There were other things about her behavior that had struck him at the time as strange. He recalled once watching Priscilla at the hospital as she fed Tia. She had crammed the food in roughly—over the baby’s wild protests—scraping the formula from around the tiny mouth and forcing it back in. She was always rough in her treatment of Tia—her pattings were almost staccato buffets, he remembered.

Then when Steve had called him with the news that someone was poisoning Mindy, everything began to fall into place for Jim. He had been so uncomfortable with Steve’s call that he had asked Marj Dunlavy, the parishioner with whom he felt most at ease, to accompany him to Kaiser and wait in the car while he saw Steve and Priscilla. He had asked for Marj’s confidence and then he had told her what he knew.

Marj had offered some insights of her own.

“Priscilla always seemed to get a charge out of telling all the graphic details of Tia’s treatment,” she said.

“Yes. And I had the feeling she was trying to upstage me with her medical knowledge. It was a way of making herself the center of attention.

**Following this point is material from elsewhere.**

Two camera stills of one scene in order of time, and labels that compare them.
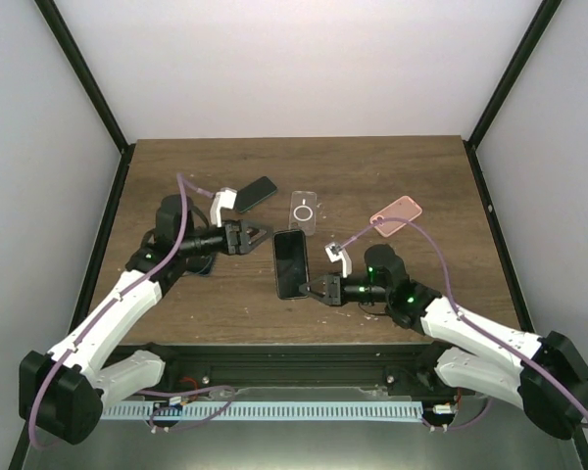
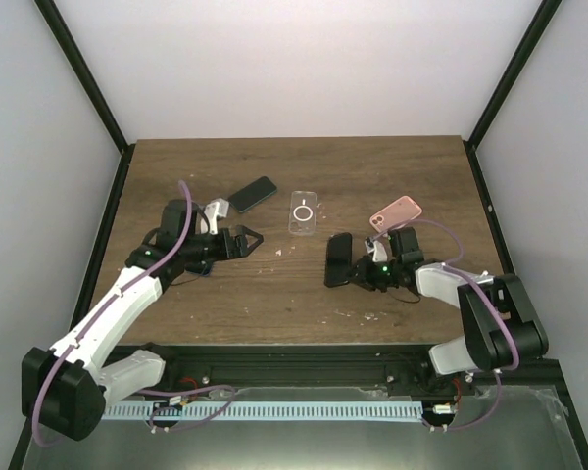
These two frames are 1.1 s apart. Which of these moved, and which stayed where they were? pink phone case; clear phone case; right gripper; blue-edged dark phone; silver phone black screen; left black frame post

And you know, at times, in retrospect, it felt that although Priscilla was always crying and terribly upset about Tia and then Mindy, that she was not truly emotionally involved in their illnesses at all,” Jim said.

“What do you mean?”

“It was a strange thing, Marj, but it seemed to me that she was intellectualizing the illnesses and the horrible treatments rather than feeling how awful it must be for those poor babies. It was almost as though she was trying to shock me with the horribleness of their suffering—oh, it’s hard to explain. It just seemed inappropriate, somehow.”

“I know what you mean,” Marj said. “I’ve noticed other inappropriate behavior. Right after the memorial service for Tia, I had the feeling Priscilla was almost
excited.
And then when we got home, Bill and I talked about her strange reaction, how she went around with a little smile on her face. Bill told me she had come up to him after the service to thank him for getting up to talk about Tia. She was just sort of gaily chattering.”